It's not an either/or
Bio fuels produce several outputs. Just like with oil extraction, where steep liquor and steep feed go to feed livestock and other uses, the byproducts of ethanol production are used. In fact, bio-fuel byproducts are improved -- as an example, corn (maize) used in ethanol production can be substantially inferior to that used for oil production, and the resulting mash has a consistent feed quality, and significantly higher protein content than raw corn. It's a good fit, improving corn used for animal feed, reducing the need for tankage (reduces the chance for BSE to propagate into the food chain) to improve protein content, and producing usable fuel into the bargain.

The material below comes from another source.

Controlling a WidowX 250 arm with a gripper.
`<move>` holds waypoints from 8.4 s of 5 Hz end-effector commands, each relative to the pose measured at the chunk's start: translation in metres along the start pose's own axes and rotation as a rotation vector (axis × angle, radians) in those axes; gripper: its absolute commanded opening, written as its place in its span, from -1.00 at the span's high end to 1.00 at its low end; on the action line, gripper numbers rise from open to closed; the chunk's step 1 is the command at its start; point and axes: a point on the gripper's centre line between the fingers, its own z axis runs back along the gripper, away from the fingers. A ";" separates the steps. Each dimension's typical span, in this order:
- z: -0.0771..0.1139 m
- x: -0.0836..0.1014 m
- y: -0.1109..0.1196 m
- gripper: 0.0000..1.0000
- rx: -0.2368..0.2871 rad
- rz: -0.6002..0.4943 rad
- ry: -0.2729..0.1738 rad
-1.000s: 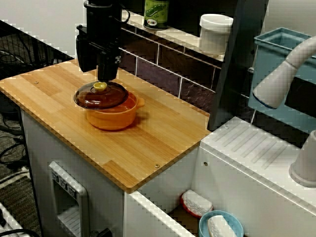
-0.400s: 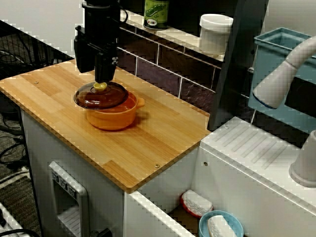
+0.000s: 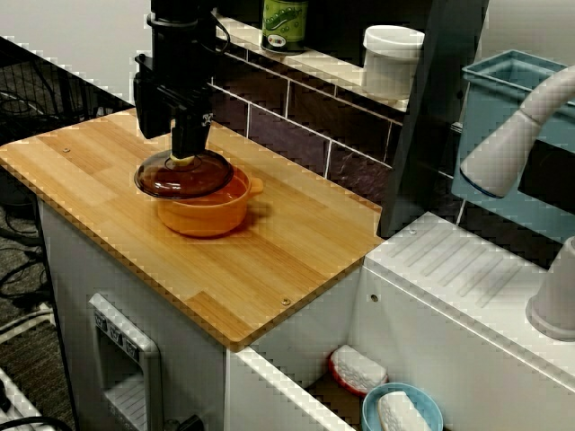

The problem is, every time someting like this comes up, some knothead starts b*tching about SUV's. Usually, it's some jerk that is sitting on top of their own enormous pyramid of consumption (hello pot, meet kettle), purchasing some sort of fool's pardon by buying a brand-new, 'efficient' electric or hybrid vehicle that uses some thousands of tons of coal to produce so they can feel smug about themselves, not to mention the coal, uranium, and fossil fuel they need to propel it down the road. When I see them actually make a sacrifice, then maybe I'll start thinking they've got something to say that isn't something smug and self-righteous.
I wish these people, if they want the moral high ground, would forgo their own consumption pyramid before they point out the error of everybody else's ways. Maybe do more walking, and less b*tching.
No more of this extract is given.